1. 交叉编译opencv
1.安装Atlas500的交叉编译环境
a.在ubuntu16.04(x86_64服务器), 解压Atlas500-ESP.zip,获得Euler_compile_env_cross.tar.gz;
b.解压Euler_compile_env_cross.tar.gz,获取Euler_compile_env_cross文件夹,即为Atlas提供的交叉编译工具;
c.修改/etc/profile,设置环境变量, 注意修改以下为Euler_compile_env_cross文件夹的绝对路径,添加至文件最后:
export PATH=$PATH:<where you place>/Euler_compile_env_cross/arm/cross_compile/install/bin
应用生效
#source /etc/profile
d.查看交叉编译工具aarch64-linux-gnu-g++版本,验证是否生效
#aarch64-linux-gnu-g++ -v
e.,请务必使用3.14及以上版本cmake,编写交叉编译工具的cmake编译器脚本,并保存为Euler.cmake,注意修改以下为Euler_compile_env_cross文件夹的绝对路径:
set(CMAKE_SYSTEM_NAME Linux)
set(CMAKE_SYSTEM_PROCESSOR aarch64)
#
set(tools <where you place>/Euler_compile_env_cross/arm/cross_compile/install)

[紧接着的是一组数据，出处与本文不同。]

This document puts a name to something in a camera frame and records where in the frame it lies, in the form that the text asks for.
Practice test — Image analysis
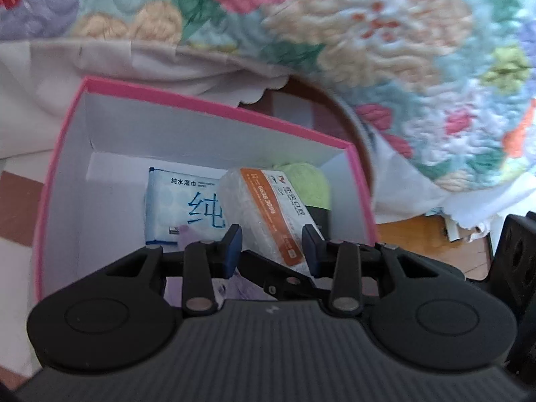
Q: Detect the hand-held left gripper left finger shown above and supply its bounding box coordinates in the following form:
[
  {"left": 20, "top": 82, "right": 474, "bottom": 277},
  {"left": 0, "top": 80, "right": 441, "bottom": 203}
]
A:
[{"left": 105, "top": 224, "right": 285, "bottom": 318}]

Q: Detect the purple plush toy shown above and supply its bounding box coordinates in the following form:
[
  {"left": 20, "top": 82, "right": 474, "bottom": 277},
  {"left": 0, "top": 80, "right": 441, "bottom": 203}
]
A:
[{"left": 165, "top": 224, "right": 277, "bottom": 302}]

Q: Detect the blue wet wipes pack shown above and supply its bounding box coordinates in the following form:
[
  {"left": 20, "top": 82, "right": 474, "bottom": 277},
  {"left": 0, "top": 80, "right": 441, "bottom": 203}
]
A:
[{"left": 144, "top": 166, "right": 229, "bottom": 246}]

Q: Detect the green yarn ball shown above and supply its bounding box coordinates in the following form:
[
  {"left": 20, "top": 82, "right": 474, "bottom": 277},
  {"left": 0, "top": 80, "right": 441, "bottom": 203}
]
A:
[{"left": 272, "top": 161, "right": 332, "bottom": 239}]

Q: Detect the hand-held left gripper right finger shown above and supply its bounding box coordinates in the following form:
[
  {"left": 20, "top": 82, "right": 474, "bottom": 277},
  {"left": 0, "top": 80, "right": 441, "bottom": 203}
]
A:
[{"left": 289, "top": 224, "right": 465, "bottom": 318}]

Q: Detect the white bed skirt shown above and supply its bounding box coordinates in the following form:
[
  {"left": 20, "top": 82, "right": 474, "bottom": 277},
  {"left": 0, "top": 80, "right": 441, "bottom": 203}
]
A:
[{"left": 0, "top": 38, "right": 536, "bottom": 244}]

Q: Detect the checkered rug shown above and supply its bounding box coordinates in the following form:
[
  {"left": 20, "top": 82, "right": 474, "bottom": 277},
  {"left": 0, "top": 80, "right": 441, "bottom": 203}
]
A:
[{"left": 0, "top": 73, "right": 378, "bottom": 386}]

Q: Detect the pink cardboard box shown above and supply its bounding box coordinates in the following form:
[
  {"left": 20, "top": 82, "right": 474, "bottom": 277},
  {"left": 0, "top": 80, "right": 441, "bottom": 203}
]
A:
[{"left": 33, "top": 76, "right": 380, "bottom": 302}]

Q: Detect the clear orange-label floss box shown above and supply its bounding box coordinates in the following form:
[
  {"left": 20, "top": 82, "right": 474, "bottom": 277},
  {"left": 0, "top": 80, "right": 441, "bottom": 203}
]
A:
[{"left": 218, "top": 166, "right": 325, "bottom": 279}]

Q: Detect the floral quilt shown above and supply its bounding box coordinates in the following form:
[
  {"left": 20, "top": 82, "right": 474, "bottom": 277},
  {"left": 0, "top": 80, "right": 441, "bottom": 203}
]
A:
[{"left": 0, "top": 0, "right": 536, "bottom": 193}]

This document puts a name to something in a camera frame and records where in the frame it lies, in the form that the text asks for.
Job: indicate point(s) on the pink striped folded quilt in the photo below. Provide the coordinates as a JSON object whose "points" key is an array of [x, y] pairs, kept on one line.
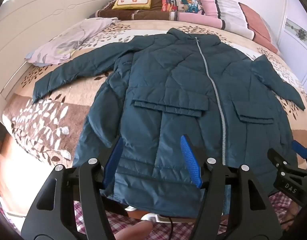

set(CMAKE_SYSROOT ${tools}/sysroot)
set(CMAKE_C_COMPILER ${tools}/bin/aarch64-linux-gnu-gcc)
set(CMAKE_CXX_COMPILER ${tools}/bin/aarch64-linux-gnu-g++)
set(CMAKE_AR ${tools}/bin/aarch64-linux-gnu-ar)
set(CMAKE_RANLIB ${tools}/bin/aarch64-linux-gnu-ranlib)
set(CMAKE_FIND_ROOT_PATH_MODE_PROGRAM NEVER)
set(CMAKE_FIND_ROOT_PATH_MODE_LIBRARY ONLY)
set(CMAKE_FIND_ROOT_PATH_MODE_INCLUDE ONLY)
set(CMAKE_FIND_ROOT_PATH_MODE_PACKAGE ONLY)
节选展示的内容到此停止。